### TASK DETAILS
Going down the data below, set down exactly the line with "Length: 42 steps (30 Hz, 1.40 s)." and each line after it through the line with "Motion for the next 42"; no other lines.

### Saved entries
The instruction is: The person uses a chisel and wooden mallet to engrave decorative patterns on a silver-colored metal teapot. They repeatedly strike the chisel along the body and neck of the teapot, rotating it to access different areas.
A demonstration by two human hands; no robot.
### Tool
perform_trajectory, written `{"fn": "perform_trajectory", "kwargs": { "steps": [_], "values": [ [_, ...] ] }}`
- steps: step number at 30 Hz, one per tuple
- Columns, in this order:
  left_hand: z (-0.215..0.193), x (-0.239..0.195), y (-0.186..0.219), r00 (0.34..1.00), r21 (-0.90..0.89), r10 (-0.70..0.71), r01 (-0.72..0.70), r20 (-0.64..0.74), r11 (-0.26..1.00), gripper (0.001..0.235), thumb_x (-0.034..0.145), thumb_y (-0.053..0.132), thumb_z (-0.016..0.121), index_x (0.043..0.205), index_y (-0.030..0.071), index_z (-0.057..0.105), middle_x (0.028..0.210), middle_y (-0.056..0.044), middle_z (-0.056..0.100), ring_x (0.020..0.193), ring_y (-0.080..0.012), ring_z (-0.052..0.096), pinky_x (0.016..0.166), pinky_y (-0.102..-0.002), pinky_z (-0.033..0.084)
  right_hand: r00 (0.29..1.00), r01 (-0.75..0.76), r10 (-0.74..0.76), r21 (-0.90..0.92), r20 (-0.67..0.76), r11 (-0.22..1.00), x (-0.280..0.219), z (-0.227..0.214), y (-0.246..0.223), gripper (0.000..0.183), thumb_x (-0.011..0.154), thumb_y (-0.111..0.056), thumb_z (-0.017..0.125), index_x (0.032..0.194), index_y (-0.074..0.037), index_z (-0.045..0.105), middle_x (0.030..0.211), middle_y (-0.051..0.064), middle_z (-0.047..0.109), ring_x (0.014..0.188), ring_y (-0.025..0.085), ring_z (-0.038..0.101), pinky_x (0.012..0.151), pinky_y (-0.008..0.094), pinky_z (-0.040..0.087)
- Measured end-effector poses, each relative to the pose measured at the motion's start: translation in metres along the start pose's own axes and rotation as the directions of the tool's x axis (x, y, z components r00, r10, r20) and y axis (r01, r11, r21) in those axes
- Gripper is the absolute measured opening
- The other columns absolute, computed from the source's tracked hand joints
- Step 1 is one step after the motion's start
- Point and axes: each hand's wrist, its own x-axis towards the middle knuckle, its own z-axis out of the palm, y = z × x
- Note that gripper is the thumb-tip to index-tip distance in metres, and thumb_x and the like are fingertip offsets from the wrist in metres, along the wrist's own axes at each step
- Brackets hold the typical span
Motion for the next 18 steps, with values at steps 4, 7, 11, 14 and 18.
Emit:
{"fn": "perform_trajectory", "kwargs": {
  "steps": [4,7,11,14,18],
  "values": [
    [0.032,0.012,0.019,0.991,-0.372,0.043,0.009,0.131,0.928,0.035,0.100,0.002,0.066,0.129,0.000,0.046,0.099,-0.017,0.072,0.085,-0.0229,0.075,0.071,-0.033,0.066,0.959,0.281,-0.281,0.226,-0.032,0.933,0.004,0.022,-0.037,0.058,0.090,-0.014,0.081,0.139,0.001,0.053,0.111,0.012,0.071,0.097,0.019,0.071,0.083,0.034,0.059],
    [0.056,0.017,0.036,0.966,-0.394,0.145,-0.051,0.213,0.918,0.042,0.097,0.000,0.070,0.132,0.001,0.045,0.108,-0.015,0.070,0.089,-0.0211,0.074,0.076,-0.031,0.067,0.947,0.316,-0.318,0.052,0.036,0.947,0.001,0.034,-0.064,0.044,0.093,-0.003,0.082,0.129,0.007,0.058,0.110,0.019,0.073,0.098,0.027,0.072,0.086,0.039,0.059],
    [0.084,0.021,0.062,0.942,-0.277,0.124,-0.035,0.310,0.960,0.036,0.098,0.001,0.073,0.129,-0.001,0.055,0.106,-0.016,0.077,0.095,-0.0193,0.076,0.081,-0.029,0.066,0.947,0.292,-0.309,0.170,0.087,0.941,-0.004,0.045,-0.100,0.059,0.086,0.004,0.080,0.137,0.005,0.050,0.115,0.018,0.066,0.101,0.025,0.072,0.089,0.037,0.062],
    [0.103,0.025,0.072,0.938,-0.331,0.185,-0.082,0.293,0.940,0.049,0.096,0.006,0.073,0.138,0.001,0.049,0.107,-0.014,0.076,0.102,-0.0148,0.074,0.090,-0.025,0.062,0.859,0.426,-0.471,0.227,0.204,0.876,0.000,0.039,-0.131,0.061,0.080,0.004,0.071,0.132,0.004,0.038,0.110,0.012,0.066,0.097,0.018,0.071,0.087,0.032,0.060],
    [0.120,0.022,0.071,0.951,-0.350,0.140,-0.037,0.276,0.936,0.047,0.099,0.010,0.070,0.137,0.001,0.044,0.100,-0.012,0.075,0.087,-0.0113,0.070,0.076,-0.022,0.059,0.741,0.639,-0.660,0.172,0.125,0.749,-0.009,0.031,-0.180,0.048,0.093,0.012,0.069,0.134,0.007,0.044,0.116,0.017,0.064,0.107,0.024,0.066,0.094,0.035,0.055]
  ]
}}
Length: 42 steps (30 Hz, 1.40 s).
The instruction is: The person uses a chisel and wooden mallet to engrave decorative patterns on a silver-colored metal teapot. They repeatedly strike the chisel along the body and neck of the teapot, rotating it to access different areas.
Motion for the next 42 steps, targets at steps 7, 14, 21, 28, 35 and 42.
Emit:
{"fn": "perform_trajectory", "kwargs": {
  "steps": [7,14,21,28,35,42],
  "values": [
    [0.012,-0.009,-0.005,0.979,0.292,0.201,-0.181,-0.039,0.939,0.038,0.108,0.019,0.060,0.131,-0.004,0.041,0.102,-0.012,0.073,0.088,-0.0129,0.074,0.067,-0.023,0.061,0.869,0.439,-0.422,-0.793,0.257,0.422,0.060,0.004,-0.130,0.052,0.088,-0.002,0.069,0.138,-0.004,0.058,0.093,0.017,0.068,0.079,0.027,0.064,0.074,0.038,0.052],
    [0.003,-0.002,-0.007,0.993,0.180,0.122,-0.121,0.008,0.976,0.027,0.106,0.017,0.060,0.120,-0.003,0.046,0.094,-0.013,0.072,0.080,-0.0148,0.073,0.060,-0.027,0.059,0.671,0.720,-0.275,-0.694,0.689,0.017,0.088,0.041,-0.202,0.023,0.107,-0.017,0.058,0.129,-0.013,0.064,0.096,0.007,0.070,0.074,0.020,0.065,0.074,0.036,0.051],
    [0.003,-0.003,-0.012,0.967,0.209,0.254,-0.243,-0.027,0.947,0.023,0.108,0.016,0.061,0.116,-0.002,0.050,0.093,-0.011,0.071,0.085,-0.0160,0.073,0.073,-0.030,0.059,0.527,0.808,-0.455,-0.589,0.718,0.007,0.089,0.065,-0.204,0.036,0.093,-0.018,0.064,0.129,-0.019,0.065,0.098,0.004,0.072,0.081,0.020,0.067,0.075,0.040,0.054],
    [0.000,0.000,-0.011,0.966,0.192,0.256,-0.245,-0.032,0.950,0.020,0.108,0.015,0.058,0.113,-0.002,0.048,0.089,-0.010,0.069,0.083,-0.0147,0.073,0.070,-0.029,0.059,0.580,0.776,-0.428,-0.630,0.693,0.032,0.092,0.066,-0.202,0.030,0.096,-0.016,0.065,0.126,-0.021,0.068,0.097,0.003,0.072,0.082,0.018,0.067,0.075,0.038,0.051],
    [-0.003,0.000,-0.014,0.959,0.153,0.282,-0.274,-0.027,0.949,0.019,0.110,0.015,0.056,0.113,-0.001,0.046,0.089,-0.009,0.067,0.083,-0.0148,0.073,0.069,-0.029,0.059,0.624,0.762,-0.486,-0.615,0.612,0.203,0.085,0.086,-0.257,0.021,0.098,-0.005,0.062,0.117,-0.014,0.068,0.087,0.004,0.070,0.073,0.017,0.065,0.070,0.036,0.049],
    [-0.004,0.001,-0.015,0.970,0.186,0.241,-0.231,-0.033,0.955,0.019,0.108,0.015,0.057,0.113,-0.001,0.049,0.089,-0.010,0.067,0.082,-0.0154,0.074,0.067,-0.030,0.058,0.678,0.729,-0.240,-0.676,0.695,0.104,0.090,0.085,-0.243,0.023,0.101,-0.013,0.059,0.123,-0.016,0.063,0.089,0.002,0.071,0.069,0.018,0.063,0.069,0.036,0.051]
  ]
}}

### RESULT FOR THIS TASK
Length: 42 steps (30 Hz, 1.40 s).
The instruction is: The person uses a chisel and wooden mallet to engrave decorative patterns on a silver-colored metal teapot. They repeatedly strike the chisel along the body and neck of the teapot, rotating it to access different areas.
Motion for the next 42 steps, targets at steps 7, 14, 21, 28, 35 and 42.

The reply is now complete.